When you learn to read, you can the read to learn. And it’s same the thing
with coding: If you learn to code, you can the code to learn.
(Mitch Resnick)
Work your way up the programming ladder
As you work with data and mature within the data analytics space,
inevitably you might progress from working with small data in spreadsheets
to crunching Big Data with tools like Hadoop and Map Reduce and then
maybe onto being a Data Scientist. In such roles, the need for programming
becomes even more paramount.
But, when we talk about programming, it does not have to be fancy or
complicated. It can be as simple as creating simple routines, or scripts, or
workflows to automate mundane tasks, such as moving files, searching
folders, merging data sets, creating new datasets, de-duplicating datasets,
standardizing datasets, etc.
So start small and walk your way up the ladder by continuously
practicing and developing your skills.
STARTING PROGRAMMING AS A NOVICE
As a novice to programming, you can start simple. The journey of a
thousand miles begins with the first step.
The most common question asked by anybody new to computer
programming is “What language is the best to start with?“. Many people
will tell you to jump straight into it by learning a more advanced language
such as C++ or Java, others will tell you to start with a more dated language
such as C. In my personal opinion, the best programming language to begin
learning is Visual Basic .NET. VB.NET is a really good language to learn
for a beginner because it requires no previous experience in programming.
The Syntax used in VB.NET is simple and very easy to understand.

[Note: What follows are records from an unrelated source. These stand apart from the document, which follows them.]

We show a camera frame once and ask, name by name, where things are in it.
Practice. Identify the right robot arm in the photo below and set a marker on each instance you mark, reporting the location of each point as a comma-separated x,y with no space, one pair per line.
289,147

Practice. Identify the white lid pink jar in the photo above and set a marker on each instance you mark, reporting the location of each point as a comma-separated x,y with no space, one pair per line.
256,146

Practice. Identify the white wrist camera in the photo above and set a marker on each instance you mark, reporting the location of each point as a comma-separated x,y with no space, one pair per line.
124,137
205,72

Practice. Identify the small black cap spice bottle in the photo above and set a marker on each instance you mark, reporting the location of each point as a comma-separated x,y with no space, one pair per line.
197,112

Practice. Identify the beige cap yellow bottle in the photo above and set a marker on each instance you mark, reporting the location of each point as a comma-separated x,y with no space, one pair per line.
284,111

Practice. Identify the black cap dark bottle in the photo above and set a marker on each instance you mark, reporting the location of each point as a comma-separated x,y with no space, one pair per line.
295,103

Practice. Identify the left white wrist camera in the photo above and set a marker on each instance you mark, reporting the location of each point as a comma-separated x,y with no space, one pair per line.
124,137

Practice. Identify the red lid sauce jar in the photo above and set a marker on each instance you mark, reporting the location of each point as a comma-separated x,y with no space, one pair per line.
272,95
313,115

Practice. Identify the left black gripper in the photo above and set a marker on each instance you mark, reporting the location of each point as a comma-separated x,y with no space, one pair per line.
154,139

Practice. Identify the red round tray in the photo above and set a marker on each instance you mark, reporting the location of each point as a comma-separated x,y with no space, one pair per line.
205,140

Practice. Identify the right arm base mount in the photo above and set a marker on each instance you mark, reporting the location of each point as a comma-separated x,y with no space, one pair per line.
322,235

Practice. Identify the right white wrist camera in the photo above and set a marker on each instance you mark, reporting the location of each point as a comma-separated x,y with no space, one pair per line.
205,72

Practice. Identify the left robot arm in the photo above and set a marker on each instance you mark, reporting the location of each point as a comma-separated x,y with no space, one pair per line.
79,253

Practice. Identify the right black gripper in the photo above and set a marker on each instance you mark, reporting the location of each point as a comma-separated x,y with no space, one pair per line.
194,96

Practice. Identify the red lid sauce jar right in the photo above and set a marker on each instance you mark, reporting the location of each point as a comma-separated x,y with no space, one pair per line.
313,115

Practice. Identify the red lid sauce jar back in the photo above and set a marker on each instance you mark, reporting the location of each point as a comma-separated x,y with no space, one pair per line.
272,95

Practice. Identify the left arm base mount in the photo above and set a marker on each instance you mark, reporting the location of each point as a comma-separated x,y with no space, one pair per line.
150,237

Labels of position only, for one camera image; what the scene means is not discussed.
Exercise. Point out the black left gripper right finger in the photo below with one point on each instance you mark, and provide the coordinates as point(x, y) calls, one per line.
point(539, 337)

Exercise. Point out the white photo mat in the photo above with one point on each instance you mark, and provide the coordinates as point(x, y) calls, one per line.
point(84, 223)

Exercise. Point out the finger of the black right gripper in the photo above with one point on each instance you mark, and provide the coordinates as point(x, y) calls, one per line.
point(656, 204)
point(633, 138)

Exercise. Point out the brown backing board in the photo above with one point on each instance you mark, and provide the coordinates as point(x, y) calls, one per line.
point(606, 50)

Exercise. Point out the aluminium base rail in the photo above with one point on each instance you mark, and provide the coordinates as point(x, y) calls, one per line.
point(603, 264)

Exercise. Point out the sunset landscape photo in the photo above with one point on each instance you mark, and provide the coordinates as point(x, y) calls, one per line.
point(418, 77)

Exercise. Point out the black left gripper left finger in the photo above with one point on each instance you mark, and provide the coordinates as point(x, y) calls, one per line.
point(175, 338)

Learning Visual Basic will give you a basic understanding of how computer
programming works and is also really entertaining! Although VB.NET is a
good place to start, I would not recommend using it for too long. More
advanced languages have a more advanced syntax and spending all of your
time using VB.NET could make it harder to move onto the more advanced
languages in the future.
Although every programming language has a different syntax, most
programming languages are similar. The first language that you learn will
be the hardest language that you learn because the concept will be new to
you. After learning your first language, you will have an understanding of
how computer programming works and that will help you a lot when it
comes to learning other languages. If you chose a language such as C++
with a more complicated syntax then it is going to be very confusing and
hard for you to understand if you do not have any prior experience. The first
language that you choose to learn is completely your choice, but we
strongly recommend that you begin with VB.NET.
(HowTo)
As the excerpt from Howtostartprogramming.com article articulates, the
first step to programming may entail choosing a language and then writing
a simple “Hello, World!” program. It’s that simple.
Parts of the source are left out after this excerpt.